### [INSTRUCTIONS FOR THE TASK]
Write out, word for word, every line from the one containing "Pretty please, spot the white" through the last line of the records below, both ends included.

──────── ENTRIES SUPPLIED

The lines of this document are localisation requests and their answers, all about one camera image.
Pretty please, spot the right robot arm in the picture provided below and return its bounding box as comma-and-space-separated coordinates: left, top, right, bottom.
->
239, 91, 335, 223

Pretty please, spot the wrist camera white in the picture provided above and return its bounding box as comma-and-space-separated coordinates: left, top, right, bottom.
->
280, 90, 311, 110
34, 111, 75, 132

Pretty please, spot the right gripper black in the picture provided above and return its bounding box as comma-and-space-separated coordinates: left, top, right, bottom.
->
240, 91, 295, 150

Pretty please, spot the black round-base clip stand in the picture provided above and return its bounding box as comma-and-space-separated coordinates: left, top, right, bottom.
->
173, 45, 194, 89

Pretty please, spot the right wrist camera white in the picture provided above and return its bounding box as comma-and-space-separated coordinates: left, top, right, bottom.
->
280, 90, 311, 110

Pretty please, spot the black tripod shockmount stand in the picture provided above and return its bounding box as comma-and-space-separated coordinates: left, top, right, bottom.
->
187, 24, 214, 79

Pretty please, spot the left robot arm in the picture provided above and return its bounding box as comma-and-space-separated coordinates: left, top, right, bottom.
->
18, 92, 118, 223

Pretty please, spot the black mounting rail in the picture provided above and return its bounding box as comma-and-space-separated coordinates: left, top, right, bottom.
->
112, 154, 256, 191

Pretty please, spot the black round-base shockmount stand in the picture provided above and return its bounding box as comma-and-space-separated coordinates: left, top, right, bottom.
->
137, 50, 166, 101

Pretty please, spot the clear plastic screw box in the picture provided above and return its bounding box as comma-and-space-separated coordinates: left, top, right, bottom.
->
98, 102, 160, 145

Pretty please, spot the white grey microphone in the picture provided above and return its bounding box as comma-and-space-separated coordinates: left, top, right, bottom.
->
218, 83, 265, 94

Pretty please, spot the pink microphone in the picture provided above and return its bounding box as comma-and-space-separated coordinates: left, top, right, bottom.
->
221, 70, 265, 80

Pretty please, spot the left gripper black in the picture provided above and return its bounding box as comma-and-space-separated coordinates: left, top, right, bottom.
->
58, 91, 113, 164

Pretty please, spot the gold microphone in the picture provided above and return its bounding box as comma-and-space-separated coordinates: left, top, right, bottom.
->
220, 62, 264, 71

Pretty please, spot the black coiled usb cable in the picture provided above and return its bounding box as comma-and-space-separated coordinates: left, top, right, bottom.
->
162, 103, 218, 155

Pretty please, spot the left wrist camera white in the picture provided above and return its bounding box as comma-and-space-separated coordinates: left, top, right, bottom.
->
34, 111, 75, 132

────────────────

### [EXERCISE SOLUTION]
Pretty please, spot the white grey microphone in the picture provided above and return its bounding box as comma-and-space-separated coordinates: left, top, right, bottom.
->
218, 83, 265, 94

Pretty please, spot the pink microphone in the picture provided above and return its bounding box as comma-and-space-separated coordinates: left, top, right, bottom.
->
221, 70, 265, 80

Pretty please, spot the left gripper black in the picture provided above and return its bounding box as comma-and-space-separated coordinates: left, top, right, bottom.
->
58, 91, 113, 164

Pretty please, spot the gold microphone in the picture provided above and return its bounding box as comma-and-space-separated coordinates: left, top, right, bottom.
->
220, 62, 264, 71

Pretty please, spot the black coiled usb cable in the picture provided above and return its bounding box as comma-and-space-separated coordinates: left, top, right, bottom.
->
162, 103, 218, 155

Pretty please, spot the left wrist camera white in the picture provided above and return its bounding box as comma-and-space-separated coordinates: left, top, right, bottom.
->
34, 111, 75, 132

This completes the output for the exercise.